The load_images method actually calls the load method, the map_image method, and the map_images method is a pointer passed to the address of the same block of implementation, so if there’s a change, you know it first. In dyld, the place where sNotifyObjcmcmelementary is called is in notifyBatchPartial, which is called in registerObjCNotifiers when OBJC initializes the register notification, So map_images is called first and load_images is called first.
So let’s go to map_images
3. map_images
3.1 map_images
Enter the map_images source code
void
map_images(unsigned count, const char * const paths[],
const struct mach_header * const mhdrs[])
{
mutex_locker_t lock(runtimeLock);
return map_images_nolock(count, paths, mhdrs);
}
Copy the code3.2 map_images_nolock
- Enter the
OBJC_PRINT_LOAD_METHODSThe source code
We are looking for nothing more than the image file loading and mapping related, the rest of the code need not look at, directly folded, go to the key code to see.
3.3 read_images
Looking at the _read_images method, I realized that there was too much code to start with, so I had to analyze it globally, so I folded it up again.
void _read_images(header_info **hList, uint32_t hCount, int
totalClasses, int
unoptimizedTotalClasses)
{
... // Omit some code
#define EACH_HEADER \
hIndex = 0; \
hIndex < hCount && (hi = hList[hIndex]); \
hIndex++
// Conditional control to perform a load
if(! doneOnce) { ... }// Fix the '@selector' mess in precompile
// That is, different classes have the same method but the same method address is different
// Fix up @selector references
staticsize_t UnfixedSelectors; {... } ts.log("IMAGE TIMES: fix up selector references");
// Error messy class handling
// Discover classes. Fix up unresolved future classes. Mark bundle classes.

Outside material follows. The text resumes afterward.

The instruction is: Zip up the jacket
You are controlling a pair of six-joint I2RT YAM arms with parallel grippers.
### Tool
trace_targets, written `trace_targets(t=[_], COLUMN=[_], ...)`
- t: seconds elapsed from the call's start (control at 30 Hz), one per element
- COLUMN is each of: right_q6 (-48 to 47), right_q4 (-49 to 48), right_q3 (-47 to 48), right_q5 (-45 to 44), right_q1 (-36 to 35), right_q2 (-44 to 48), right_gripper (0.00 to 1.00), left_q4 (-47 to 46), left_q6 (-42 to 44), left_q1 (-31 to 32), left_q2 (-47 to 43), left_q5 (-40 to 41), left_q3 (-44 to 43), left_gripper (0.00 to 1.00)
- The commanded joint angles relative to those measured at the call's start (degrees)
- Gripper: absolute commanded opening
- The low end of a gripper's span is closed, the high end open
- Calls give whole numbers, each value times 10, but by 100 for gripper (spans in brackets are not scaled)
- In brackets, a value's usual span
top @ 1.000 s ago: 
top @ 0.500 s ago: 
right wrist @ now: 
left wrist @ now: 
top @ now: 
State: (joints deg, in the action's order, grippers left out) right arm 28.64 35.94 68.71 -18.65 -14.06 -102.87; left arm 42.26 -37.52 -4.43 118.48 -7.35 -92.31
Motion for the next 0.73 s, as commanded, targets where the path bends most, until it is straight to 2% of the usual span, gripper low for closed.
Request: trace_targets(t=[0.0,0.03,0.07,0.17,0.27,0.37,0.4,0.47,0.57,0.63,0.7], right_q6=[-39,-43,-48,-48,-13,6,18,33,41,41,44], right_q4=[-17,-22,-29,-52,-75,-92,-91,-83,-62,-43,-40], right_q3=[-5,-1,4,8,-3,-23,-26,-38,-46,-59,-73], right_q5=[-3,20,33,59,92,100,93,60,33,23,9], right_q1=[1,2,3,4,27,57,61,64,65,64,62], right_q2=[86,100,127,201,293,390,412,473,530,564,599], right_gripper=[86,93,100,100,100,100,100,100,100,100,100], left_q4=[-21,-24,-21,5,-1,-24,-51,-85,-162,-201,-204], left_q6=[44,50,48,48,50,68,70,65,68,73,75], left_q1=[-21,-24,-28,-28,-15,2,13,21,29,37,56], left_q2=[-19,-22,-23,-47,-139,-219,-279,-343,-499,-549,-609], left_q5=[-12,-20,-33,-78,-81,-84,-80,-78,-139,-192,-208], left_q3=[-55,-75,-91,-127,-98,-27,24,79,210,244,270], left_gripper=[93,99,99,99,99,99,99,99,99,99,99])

bool hasDyldRoots = dyld_shared_cache_some_image_overridden();
for (EACH_HEADER) { ... }
ts.log("IMAGE TIMES: discover classes");
// Fix remapping some classes that were not loaded by the image file
// Fix up remapped classes
// Class list and nonlazy class list remain unremapped.
// Class refs and super refs are remapped for message dispatching.
if(! noClassesRemapped()) { ... } ts.log("IMAGE TIMES: remap classes");
#if SUPPORT_FIXUP
// Fix some messages
// Fix up old objc_msgSend_fixup call sites
for (EACH_HEADER) { ... }
ts.log("IMAGE TIMES: fix up objc_msgSend_fixup");
#endif
// When there is a protocol in the class: 'readProtocol'
// Discover protocols. Fix up protocol refs.
for (EACH_HEADER) { ... }
ts.log("IMAGE TIMES: discover protocols");
// Fix the protocol that was not loaded
// Fix up @protocol references
// Preoptimized images may have the right
// answer already but we don't know for sure.
for (EACH_HEADER) { ... }
ts.log("IMAGE TIMES: fix up @protocol references");
// Classification processing
// Discover categories. Only do this after the initial category
// attachment has been done. For categories present at startup,
// discovery is deferred until the first load_images call after
// the call to _dyld_objc_notify_register completes.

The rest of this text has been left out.